Parsing Time with Python

published on

4 min, 645 words

I recently had the need to measure time and performance on an application that interacted with a lot of on disk files. Most of the time when talking about timing and measurement in Python we see the use of timeit and various built in timing techniques. For this work I wanted a little more information about how the application was interacting with the system, and what the performance looked like from outside the application. Getting a rough view of this is pretty easy on a nix using /usr/bin/time.

Parsing Time

To make use of time you simply call it with your application as an argument. You can find the time args with man time, but on useful one is the -v flag for more system information in the output, and an --output file path. Doing this you get a fair amount of page, time and system information in your output packaged up in a file that you can parse. In my script I'm also including some information in the file name so I can know what source file my application was parsing relating to that time information.



for file in $SRD_DIR_FILES; do
   filename=$(basename -- "$file")
   echo $filebase
   /usr/bin/time -v --output=$PROFILE_RESULTS_DIR$filebase.txt cmd args
   echo "done"

ls -1sh $SRC_DIR_PATH &> profiled_directory.size

Once the application has ran you can see the output of time in your file, but you will also probably notice that it's just a text blob not ready for aggregation. Overall parsing time is relatively straight forward with one gotcha. I use the below to translate the blob into rows and columns:

import os
from typing import Tuple, List, Any, Union

def format_time_profile_output(fpath, fobject) -> List[Any]:
    Takes a directory of files containing the output of /usr/bin/time
    and transforms the time blob data to a series of rows and columns.
    f = os.path.join(fpath, fobject)
    time_metrics = [fobject]

    with open(f, "r") as tfile:
        for line in tfile:
            if "Elapsed" not in line:
                clean_line = line.lstrip()
                metric, sep, value = clean_line.rpartition(":")
                # Handling the special case of the Elapsed time
                # format using : in the time formatting.
                clean_line = line.lstrip()
                metric, sep, seconds = clean_line.rpartition(":")
                # we now have something like val = 43.45
                # metric = Elapsed (Wall Clock) time (H:MM:SS or M:ss) 1
                # partition again on metric, then combine back our time.
                metric, sep, minutes = metric.rpartition(":")
                # put time back into metrics
                value = f"{min}:{secs}"
                # setup tool second metric for easier evaluation of
                # time metrics
                minutes = float(int(minutes) * 60)
                seconds = float(seconds)
                seconds += minutes
    return time_metrics

Notice the one edge case in Elapsed (wall clock) time...). All other rows end with \n and seperate the metric name from the value with :. Elapsed wall clock time however throws in a couple extra colons for fun.
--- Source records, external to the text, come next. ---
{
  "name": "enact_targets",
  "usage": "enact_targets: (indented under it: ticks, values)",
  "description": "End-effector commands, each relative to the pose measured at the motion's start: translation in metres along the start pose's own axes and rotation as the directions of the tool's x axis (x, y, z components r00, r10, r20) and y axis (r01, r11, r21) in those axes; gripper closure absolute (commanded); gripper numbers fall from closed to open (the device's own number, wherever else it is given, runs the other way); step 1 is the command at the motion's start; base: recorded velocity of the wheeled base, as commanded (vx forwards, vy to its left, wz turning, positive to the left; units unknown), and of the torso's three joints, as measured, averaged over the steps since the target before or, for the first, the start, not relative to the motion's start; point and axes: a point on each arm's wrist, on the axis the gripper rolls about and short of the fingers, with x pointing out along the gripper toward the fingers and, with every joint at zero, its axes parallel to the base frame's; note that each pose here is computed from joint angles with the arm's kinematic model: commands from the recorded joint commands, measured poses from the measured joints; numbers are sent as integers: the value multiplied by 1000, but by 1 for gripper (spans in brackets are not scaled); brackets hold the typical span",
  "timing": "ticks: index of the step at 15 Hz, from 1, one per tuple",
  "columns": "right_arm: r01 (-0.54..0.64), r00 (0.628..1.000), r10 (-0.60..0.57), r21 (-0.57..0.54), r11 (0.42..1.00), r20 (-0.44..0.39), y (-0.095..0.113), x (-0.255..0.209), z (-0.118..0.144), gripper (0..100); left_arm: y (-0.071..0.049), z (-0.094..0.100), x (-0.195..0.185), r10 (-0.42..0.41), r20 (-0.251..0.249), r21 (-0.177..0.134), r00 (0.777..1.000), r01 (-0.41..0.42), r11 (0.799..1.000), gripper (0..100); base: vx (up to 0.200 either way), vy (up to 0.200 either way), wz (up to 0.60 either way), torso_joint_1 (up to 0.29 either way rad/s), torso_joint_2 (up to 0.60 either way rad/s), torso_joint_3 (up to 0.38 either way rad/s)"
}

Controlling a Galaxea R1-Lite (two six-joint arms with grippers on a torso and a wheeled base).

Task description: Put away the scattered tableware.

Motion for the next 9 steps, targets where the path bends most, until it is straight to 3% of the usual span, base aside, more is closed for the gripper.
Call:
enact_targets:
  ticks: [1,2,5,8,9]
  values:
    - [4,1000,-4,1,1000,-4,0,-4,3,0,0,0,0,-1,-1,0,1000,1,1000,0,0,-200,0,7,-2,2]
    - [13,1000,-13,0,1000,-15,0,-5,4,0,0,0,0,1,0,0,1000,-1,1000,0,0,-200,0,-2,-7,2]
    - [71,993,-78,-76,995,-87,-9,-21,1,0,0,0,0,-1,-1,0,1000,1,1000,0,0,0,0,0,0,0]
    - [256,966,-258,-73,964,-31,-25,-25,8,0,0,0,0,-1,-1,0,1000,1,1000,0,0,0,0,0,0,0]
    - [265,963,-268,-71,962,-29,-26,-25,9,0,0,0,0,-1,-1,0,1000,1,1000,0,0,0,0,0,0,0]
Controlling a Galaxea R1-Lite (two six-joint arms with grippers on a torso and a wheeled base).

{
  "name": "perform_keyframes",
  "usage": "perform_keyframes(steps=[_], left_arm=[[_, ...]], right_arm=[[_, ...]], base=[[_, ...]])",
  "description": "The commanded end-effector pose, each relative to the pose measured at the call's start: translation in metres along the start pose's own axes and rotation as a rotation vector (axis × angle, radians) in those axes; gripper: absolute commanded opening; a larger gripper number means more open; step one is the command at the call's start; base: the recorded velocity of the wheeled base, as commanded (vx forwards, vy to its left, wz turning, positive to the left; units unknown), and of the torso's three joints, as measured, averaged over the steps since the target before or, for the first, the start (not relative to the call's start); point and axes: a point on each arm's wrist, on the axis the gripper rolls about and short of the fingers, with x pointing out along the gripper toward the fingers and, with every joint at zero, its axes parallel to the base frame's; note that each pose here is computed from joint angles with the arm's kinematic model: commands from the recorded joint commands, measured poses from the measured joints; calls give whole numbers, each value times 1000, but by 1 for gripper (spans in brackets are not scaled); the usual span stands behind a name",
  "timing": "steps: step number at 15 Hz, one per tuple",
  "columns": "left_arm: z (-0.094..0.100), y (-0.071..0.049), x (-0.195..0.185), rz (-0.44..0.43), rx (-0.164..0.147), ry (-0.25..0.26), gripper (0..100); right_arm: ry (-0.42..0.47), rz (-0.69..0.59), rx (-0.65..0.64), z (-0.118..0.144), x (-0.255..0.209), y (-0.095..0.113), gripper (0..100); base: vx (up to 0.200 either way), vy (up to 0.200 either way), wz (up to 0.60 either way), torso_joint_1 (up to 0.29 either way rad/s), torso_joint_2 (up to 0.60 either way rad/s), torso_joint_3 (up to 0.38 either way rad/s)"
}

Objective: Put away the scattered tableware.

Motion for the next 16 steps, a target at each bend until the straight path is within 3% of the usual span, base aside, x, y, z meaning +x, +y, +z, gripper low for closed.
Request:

Overall not a big deal, but a little gotcha waiting in the details when going from a string to another object/format.

Using the script above you end up with a collection of rows and columns that you can then use to find out how your application performed for that run instance.

A quick bonus script, since my application was reading in and writing out new files I wanted to include the size of the input files so I could begin to understand the impact of the input file size on the applications time metrics.

import os

def format_size_output(fpath, fobject) -> List[List[str]]:
    f = os.path.join(fpath, fobject)
    size_metrics = []

    with open(f, "r") as sfile:
        for line in sfile:
            metric, sep, filename = line.rpartition(" ")
            size_metrics.append([metric.strip(), filename.strip()])
    return size_metrics[1:]

With this and the above time parsing we have the input file size, name, application command, page and time information. More than enough to begin looking at what our application is doing from the outside.